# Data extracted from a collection
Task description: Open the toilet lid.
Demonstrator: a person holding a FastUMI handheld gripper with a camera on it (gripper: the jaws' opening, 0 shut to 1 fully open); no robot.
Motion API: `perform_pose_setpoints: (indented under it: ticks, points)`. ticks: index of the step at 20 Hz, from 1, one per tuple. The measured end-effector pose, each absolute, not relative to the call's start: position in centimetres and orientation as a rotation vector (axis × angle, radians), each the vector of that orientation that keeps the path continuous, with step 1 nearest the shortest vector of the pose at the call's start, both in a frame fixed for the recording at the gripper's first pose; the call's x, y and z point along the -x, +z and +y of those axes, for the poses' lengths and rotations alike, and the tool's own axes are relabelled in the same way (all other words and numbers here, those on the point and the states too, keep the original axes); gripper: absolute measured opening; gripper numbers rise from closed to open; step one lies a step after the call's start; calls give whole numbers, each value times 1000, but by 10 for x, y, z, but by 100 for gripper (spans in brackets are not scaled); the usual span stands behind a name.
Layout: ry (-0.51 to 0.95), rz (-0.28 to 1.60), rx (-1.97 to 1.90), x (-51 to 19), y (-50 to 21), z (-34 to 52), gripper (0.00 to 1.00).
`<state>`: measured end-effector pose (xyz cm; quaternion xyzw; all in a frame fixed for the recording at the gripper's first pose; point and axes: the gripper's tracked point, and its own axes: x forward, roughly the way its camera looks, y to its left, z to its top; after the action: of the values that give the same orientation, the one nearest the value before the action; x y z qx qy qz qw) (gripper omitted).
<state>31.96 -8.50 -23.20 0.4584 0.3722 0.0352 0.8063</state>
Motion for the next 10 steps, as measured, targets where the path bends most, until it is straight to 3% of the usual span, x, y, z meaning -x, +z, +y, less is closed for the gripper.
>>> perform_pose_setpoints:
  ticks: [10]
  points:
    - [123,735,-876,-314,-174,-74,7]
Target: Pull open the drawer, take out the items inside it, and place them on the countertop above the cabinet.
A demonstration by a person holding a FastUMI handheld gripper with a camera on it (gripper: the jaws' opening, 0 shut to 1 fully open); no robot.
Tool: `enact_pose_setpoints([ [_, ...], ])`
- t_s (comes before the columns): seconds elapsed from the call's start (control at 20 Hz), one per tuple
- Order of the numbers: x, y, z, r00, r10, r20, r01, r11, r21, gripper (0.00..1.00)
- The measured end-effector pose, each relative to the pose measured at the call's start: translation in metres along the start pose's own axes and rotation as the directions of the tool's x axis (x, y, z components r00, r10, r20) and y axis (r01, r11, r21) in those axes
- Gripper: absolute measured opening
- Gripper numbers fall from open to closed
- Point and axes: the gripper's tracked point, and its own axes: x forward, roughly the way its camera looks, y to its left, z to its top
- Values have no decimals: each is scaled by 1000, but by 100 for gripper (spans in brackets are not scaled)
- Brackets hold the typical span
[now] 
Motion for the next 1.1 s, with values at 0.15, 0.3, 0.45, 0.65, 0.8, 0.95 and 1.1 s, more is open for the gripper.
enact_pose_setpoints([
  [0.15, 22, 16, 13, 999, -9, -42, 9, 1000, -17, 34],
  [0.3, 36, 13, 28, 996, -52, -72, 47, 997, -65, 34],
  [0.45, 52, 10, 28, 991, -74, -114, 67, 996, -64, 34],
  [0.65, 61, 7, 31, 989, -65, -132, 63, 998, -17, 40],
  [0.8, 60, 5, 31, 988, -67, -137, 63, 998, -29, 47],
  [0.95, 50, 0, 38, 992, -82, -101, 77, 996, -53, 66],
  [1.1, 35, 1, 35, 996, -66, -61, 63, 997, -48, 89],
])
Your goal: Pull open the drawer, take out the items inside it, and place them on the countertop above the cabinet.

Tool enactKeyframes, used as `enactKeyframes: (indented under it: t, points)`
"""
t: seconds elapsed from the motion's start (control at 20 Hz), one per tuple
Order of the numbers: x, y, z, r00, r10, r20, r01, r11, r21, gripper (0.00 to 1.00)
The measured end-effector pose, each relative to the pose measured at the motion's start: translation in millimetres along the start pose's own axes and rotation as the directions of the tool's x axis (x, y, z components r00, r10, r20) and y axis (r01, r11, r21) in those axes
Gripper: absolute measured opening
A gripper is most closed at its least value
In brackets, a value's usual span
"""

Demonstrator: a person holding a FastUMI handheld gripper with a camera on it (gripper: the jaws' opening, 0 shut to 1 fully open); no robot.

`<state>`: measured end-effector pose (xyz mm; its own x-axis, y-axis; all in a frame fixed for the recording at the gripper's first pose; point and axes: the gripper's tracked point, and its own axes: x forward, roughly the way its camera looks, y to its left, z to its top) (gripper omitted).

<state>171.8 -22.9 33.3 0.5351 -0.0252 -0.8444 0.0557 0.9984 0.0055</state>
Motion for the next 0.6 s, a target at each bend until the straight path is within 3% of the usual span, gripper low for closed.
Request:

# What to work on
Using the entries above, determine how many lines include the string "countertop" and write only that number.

# Written solution
2